## WORK ORDER
Below are some records; state how many of their lines contain the word "Look", and add nothing.

Stored data:

━━━━━━━━━━━━━━━━━━━━━━━━━━━━━━

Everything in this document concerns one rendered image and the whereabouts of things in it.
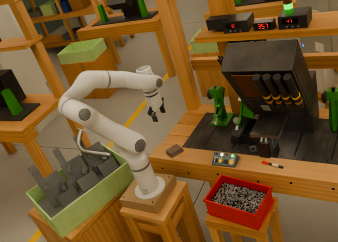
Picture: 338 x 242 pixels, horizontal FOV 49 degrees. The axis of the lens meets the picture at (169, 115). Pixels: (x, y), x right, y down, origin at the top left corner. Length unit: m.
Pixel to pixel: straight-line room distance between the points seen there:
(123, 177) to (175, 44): 1.00
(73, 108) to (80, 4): 6.16
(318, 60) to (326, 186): 0.81
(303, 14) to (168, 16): 0.91
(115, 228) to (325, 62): 1.74
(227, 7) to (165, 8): 0.45
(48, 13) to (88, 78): 6.66
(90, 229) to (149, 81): 1.07
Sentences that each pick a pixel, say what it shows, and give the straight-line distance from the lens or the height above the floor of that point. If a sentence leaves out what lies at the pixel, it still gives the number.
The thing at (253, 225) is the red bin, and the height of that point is 0.83.
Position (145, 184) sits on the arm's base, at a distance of 2.20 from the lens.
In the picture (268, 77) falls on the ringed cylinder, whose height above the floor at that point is 1.54.
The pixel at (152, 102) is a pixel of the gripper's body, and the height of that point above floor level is 1.42.
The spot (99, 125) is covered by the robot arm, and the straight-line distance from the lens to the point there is 1.90.
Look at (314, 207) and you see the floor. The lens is 3.23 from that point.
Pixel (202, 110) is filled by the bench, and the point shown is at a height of 0.88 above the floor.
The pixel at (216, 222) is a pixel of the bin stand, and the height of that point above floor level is 0.80.
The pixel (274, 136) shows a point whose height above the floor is 1.13.
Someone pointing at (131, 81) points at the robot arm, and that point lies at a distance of 1.94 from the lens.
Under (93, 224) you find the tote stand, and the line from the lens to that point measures 2.52.
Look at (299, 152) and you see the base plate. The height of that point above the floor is 0.90.
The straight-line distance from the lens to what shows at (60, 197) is 2.57.
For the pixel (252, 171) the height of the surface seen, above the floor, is 0.90.
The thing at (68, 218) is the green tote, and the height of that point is 0.88.
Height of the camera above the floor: 2.38
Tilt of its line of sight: 30 degrees down
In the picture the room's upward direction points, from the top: 18 degrees counter-clockwise
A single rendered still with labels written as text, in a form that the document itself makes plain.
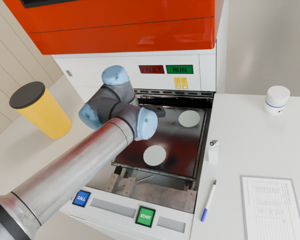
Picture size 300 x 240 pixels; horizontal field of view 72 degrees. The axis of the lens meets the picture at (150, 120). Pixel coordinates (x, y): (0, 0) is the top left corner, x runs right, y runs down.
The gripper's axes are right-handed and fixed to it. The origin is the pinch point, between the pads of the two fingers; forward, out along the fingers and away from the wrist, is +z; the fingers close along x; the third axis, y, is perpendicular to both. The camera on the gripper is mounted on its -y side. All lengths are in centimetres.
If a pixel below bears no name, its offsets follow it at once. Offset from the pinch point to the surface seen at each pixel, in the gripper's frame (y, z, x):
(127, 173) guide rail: 14.9, 12.2, 5.0
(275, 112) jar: -47.6, -1.9, 14.6
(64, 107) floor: 87, 97, -173
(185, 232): 0.7, 1.2, 38.2
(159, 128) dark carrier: -6.2, 7.2, -7.3
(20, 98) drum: 101, 38, -133
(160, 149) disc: -2.8, 7.2, 3.7
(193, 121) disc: -21.8, 7.1, -3.0
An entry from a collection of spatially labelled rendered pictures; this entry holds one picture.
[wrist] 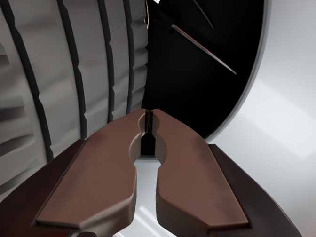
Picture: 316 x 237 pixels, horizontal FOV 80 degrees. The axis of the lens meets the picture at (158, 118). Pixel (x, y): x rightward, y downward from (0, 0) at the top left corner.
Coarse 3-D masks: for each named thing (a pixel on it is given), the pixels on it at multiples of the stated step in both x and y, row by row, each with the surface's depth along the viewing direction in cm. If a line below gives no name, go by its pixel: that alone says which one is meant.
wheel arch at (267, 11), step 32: (160, 0) 67; (224, 0) 59; (256, 0) 55; (160, 32) 72; (192, 32) 67; (224, 32) 62; (256, 32) 58; (160, 64) 78; (192, 64) 72; (256, 64) 34; (160, 96) 85; (192, 96) 77; (224, 96) 70; (192, 128) 65; (224, 128) 42
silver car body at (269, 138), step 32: (288, 0) 28; (288, 32) 30; (288, 64) 32; (256, 96) 36; (288, 96) 34; (256, 128) 39; (288, 128) 36; (256, 160) 42; (288, 160) 39; (288, 192) 42
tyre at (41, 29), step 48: (0, 0) 11; (48, 0) 13; (96, 0) 18; (144, 0) 23; (0, 48) 11; (48, 48) 14; (96, 48) 18; (144, 48) 26; (0, 96) 12; (48, 96) 14; (96, 96) 19; (0, 144) 13; (48, 144) 16; (0, 192) 14
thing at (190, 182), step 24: (168, 120) 11; (168, 144) 9; (192, 144) 9; (168, 168) 7; (192, 168) 8; (216, 168) 8; (168, 192) 6; (192, 192) 7; (216, 192) 7; (168, 216) 6; (192, 216) 6; (216, 216) 6; (240, 216) 6
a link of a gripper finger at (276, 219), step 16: (208, 144) 9; (224, 160) 8; (240, 176) 7; (240, 192) 7; (256, 192) 7; (256, 208) 6; (272, 208) 6; (256, 224) 6; (272, 224) 6; (288, 224) 6
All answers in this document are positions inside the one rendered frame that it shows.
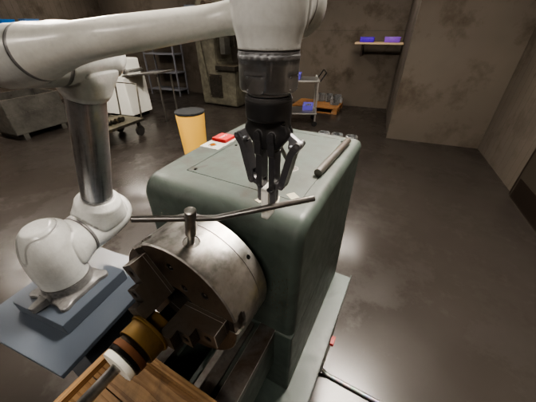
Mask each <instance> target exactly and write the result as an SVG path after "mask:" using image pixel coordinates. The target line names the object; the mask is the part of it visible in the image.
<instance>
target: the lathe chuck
mask: <svg viewBox="0 0 536 402"><path fill-rule="evenodd" d="M195 237H196V238H198V239H199V242H200V244H199V245H198V246H197V247H196V248H186V247H185V246H184V245H183V240H184V239H185V238H187V236H186V235H185V225H184V222H168V223H165V224H164V225H163V226H162V227H160V228H159V229H157V230H156V231H154V232H153V233H151V234H150V235H149V236H148V237H147V238H145V239H143V240H142V241H141V242H139V243H138V244H136V245H135V246H134V247H133V248H132V249H131V250H130V253H129V261H131V260H132V259H133V258H135V257H136V256H137V255H138V252H137V251H136V250H135V249H136V248H137V247H138V246H139V245H140V244H141V246H142V248H143V249H144V250H145V252H146V253H147V254H148V256H149V257H150V259H151V260H152V261H153V262H154V263H155V264H156V266H157V267H158V268H159V270H160V271H161V273H162V274H163V275H164V277H165V278H166V279H167V280H168V281H169V283H170V284H171V285H172V286H174V287H175V289H174V290H175V291H174V292H173V293H172V294H171V295H170V296H169V297H168V298H167V299H166V300H165V301H164V302H163V303H162V304H161V305H160V306H159V307H158V308H157V309H156V310H157V311H158V312H159V313H160V312H161V311H162V310H163V309H164V308H165V307H166V306H167V305H168V304H169V303H170V302H171V301H172V300H173V299H174V298H173V296H174V295H175V294H176V293H178V294H179V293H181V294H183V295H184V296H185V297H186V298H188V299H189V300H190V301H191V302H192V303H194V304H196V305H198V306H200V307H202V308H204V309H206V310H208V311H210V312H212V313H214V314H216V315H218V316H220V317H223V318H225V319H227V320H228V321H231V322H233V323H235V322H236V321H237V320H238V315H239V314H240V313H242V319H243V323H242V327H241V329H239V330H238V331H237V333H234V332H232V331H230V332H229V333H228V334H227V336H226V337H225V338H224V340H223V342H222V343H221V345H220V346H219V347H218V348H216V347H214V346H212V345H209V344H208V343H206V342H205V341H202V340H201V339H200V340H199V342H198V343H200V344H201V345H205V346H207V347H209V348H212V349H217V350H227V349H232V348H234V347H235V346H236V344H237V343H238V341H239V339H240V338H241V336H242V335H243V333H244V332H245V330H246V328H247V326H248V325H249V324H250V322H251V320H252V319H253V317H254V315H255V314H256V313H257V311H258V307H259V303H260V298H259V292H258V287H257V285H256V283H255V280H254V278H253V276H252V274H251V273H250V271H249V270H248V268H247V267H246V265H245V263H244V262H243V261H242V259H241V258H240V257H239V256H238V255H237V254H236V253H235V252H234V251H233V250H232V249H231V248H230V247H229V246H228V245H227V244H226V243H225V242H224V241H223V240H221V239H220V238H219V237H217V236H216V235H214V234H212V233H211V232H210V231H208V230H206V229H204V228H202V227H200V226H198V225H197V235H196V236H195Z"/></svg>
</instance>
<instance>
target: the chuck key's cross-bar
mask: <svg viewBox="0 0 536 402"><path fill-rule="evenodd" d="M314 201H315V196H314V195H311V196H306V197H302V198H298V199H291V200H286V201H282V202H278V203H271V204H267V205H262V206H258V207H251V208H247V209H242V210H238V211H231V212H227V213H222V214H218V215H197V216H196V220H195V221H196V222H209V221H219V220H224V219H231V218H235V217H239V216H243V215H250V214H254V213H259V212H263V211H270V210H274V209H278V208H283V207H290V206H294V205H298V204H303V203H310V202H314ZM130 220H131V222H132V223H152V222H185V218H184V215H132V216H131V218H130Z"/></svg>
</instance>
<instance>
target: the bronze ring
mask: <svg viewBox="0 0 536 402"><path fill-rule="evenodd" d="M167 323H168V320H167V319H166V318H165V317H164V316H163V315H162V314H160V313H158V312H156V311H154V312H153V313H152V314H151V315H150V316H149V317H148V318H147V319H144V318H143V317H141V316H137V315H135V316H134V317H133V318H132V321H131V322H130V323H129V324H128V325H127V326H126V327H125V328H124V329H123V330H122V331H121V332H120V337H118V338H117V339H116V340H115V341H114V342H113V343H112V344H111V345H110V346H109V347H108V349H112V350H114V351H115V352H117V353H118V354H120V355H121V356H122V357H123V358H124V359H125V360H126V361H127V362H128V363H129V364H130V365H131V366H132V368H133V369H134V371H135V373H136V375H138V374H139V373H140V372H142V370H143V369H144V368H145V367H146V366H147V362H148V363H152V362H153V361H154V360H155V359H156V357H157V356H158V355H159V354H160V353H161V351H164V350H166V349H167V348H168V343H167V342H166V340H165V338H164V336H163V335H162V334H161V333H160V330H161V329H162V328H163V327H164V326H165V325H166V324H167Z"/></svg>
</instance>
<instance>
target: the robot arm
mask: <svg viewBox="0 0 536 402"><path fill-rule="evenodd" d="M326 7H327V0H223V1H220V2H213V3H209V4H204V5H199V6H185V7H177V8H170V9H162V10H147V11H140V12H132V13H124V14H111V15H105V16H98V17H92V18H82V19H76V20H61V19H47V20H43V21H20V22H4V23H0V87H3V88H6V89H26V88H31V89H47V88H56V89H57V91H58V92H59V93H60V94H61V95H62V96H63V97H64V102H65V110H66V115H67V120H68V125H69V134H70V139H71V144H72V148H73V157H74V162H75V167H76V172H77V181H78V185H79V190H80V192H79V193H78V194H77V195H76V196H75V197H74V199H73V205H72V209H71V211H70V216H69V217H67V218H66V219H64V220H63V219H58V218H45V219H38V220H35V221H33V222H31V223H28V224H27V225H25V226H24V227H23V228H22V229H21V230H20V231H19V232H18V234H17V236H16V238H15V251H16V255H17V257H18V261H19V262H20V264H21V266H22V268H23V270H24V271H25V272H26V274H27V275H28V277H29V278H30V279H31V280H32V282H33V283H34V284H35V285H37V288H36V289H35V290H32V291H31V292H30V297H31V298H32V299H37V300H36V301H35V302H34V303H33V304H32V305H31V306H30V307H29V308H28V310H29V311H32V313H33V314H35V313H38V312H39V311H41V310H42V309H44V308H45V307H47V306H48V305H53V306H55V307H57V308H58V309H59V310H60V311H61V312H62V313H64V312H67V311H69V310H70V309H71V308H72V307H73V305H74V304H75V303H76V302H77V301H78V300H79V299H80V298H82V297H83V296H84V295H85V294H86V293H87V292H89V291H90V290H91V289H92V288H93V287H94V286H95V285H96V284H97V283H98V282H99V281H101V280H102V279H104V278H106V277H107V276H108V271H107V270H99V269H97V268H95V267H92V266H90V265H89V263H88V261H89V260H90V258H91V257H92V256H93V254H94V252H95V251H96V250H97V249H98V248H99V247H101V246H103V245H104V244H105V243H106V242H108V241H109V240H110V239H112V238H113V237H114V236H115V235H117V234H118V233H119V232H120V231H121V230H122V229H123V228H124V227H125V226H126V225H127V224H128V222H129V220H130V218H131V216H132V206H131V204H130V202H129V201H128V200H127V199H126V198H125V197H124V196H123V195H121V194H119V193H118V192H116V191H114V190H113V189H112V167H111V155H110V143H109V130H108V108H107V102H108V101H109V100H110V99H111V97H112V94H113V91H114V88H115V86H116V82H117V80H118V77H119V76H120V75H121V74H122V73H123V71H124V69H125V66H126V62H127V60H126V54H131V53H139V52H144V51H148V50H152V49H160V48H164V47H168V46H174V45H181V44H185V43H190V42H194V41H202V40H207V39H212V38H217V37H226V36H233V35H235V36H236V40H237V46H238V71H239V86H240V89H241V90H242V91H243V92H245V93H247V94H246V95H245V110H246V118H247V121H246V124H245V128H242V129H240V130H238V131H237V132H235V133H234V137H235V139H236V140H237V142H238V144H239V147H240V150H241V153H242V159H243V162H244V165H245V169H246V174H247V178H248V180H249V182H251V183H253V182H254V183H256V185H257V187H258V200H261V204H262V205H267V204H271V203H276V202H277V201H278V190H279V191H282V190H283V189H284V188H285V187H286V186H287V185H288V183H289V181H290V177H291V175H292V172H293V169H294V165H295V163H296V160H297V157H298V153H299V152H300V150H301V149H302V148H303V147H304V146H305V141H304V140H303V139H301V140H299V139H298V138H297V137H296V136H295V135H294V134H293V132H294V131H293V128H292V126H291V116H292V104H293V96H292V95H291V93H293V92H295V91H296V90H297V89H298V74H299V62H300V59H301V54H300V50H301V43H302V39H303V38H306V37H308V36H309V35H311V34H312V33H314V32H315V31H316V29H317V28H318V27H319V25H320V24H321V22H322V20H323V18H324V16H325V12H326ZM251 140H252V141H253V142H254V147H253V144H252V141H251ZM287 141H289V144H288V149H289V151H288V153H287V155H286V160H285V163H284V165H283V169H282V173H281V176H280V168H281V153H282V147H283V145H284V144H285V143H286V142H287ZM255 155H256V157H255ZM268 157H269V179H268ZM268 181H269V182H268ZM266 182H268V183H266Z"/></svg>
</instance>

━━━━━━━━━━━━━━━━━━━━━━━━━━━━━━

## OUTPUT OF THE EXERCISE
2